Ziccarra stepped in first, eyes narrowing. “This was under a trash chute?”

“Location is camouflage, you know that,” Catalina replied, peeling off her coat and letting it drop onto a velvet chaise. “Presentation is reassurance.”

Ziccarra remained standing, but her eyes roamed, cataloging everything, especially Bo. “It’s clean.”

No Caption Provided

“It’s hidden,” Catalina corrected. She turned to face them both, all business now. “You’ll be safe here, for at least a few nights. I’ve rotated the access code every twelve hours and rerouted all signal pings through shell IDs.”

Ziccarra walked toward the city schematic and stared. “We don’t have time for comfort.”

Catalina joined her. “Agreed. But we need one night to think like generals. Not ghosts.”

Catalina moved with familiar precision, blending movement and control. She poured drinks at the marble bar, her hair loose now, makeup smudged only slightly, though she carried herself as if she hadn’t just been abducted.

She handed Ziccarra a glass. “You’re thinking what I’m thinking.”

Ziccarra’s eyes flicked to Bo Vera. He hadn't said much since they entered the apartment, and of course, Ziccarra didn't trust him. Not that she would've trusted him if he said anything.

Ziccarra accepted the drink but didn’t sip. “If he’s dead,” she said quietly, “the next step is to tie up the one who hired him.”

Catalina sat on the velvet chaise across from her, legs crossed, glass in hand. “Exactly.
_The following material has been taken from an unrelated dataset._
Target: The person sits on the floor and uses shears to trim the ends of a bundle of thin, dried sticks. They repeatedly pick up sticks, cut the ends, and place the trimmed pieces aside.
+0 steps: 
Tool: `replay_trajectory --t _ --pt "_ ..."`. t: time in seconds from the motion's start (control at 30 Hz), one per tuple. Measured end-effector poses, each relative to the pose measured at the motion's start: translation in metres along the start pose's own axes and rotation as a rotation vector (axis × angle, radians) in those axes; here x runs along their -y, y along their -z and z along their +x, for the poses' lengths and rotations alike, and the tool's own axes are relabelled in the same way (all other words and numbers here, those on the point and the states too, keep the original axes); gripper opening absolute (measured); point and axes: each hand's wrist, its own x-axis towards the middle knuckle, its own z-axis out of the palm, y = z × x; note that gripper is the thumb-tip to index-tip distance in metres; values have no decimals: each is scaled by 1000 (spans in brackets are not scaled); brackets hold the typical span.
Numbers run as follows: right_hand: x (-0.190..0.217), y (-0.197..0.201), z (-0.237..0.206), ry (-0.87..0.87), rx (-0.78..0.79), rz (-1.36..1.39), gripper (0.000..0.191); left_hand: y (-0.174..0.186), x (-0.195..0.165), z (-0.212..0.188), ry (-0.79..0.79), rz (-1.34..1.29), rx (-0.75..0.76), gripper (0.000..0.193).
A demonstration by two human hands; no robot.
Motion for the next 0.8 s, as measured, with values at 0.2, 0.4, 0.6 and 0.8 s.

And they’ll move fast, Z.

Ziccarra nodded once. Her voice was lower now. “Then we start with who paid him.”

“I’ve already narrowed it down,” Catalina replied. “Three people in my Family had access to the escrow line that moved the funds. Two logistics officers. One asset manager. All old blood.”

Ziccarra finally took a slow sip. Her expression didn’t change. “You’ll deal with them?”

“I’ll deal with the Family,” Catalina answered. “I have safe levers to pull. Favours owed. Debts unpaid. But I need you to be ready in case it becomes a purge. But if he thinks Bo's dead, then security will be tight. Can you get to him?" She said turning her attention to Bo.

"Most importantly, will you two be able to work together?"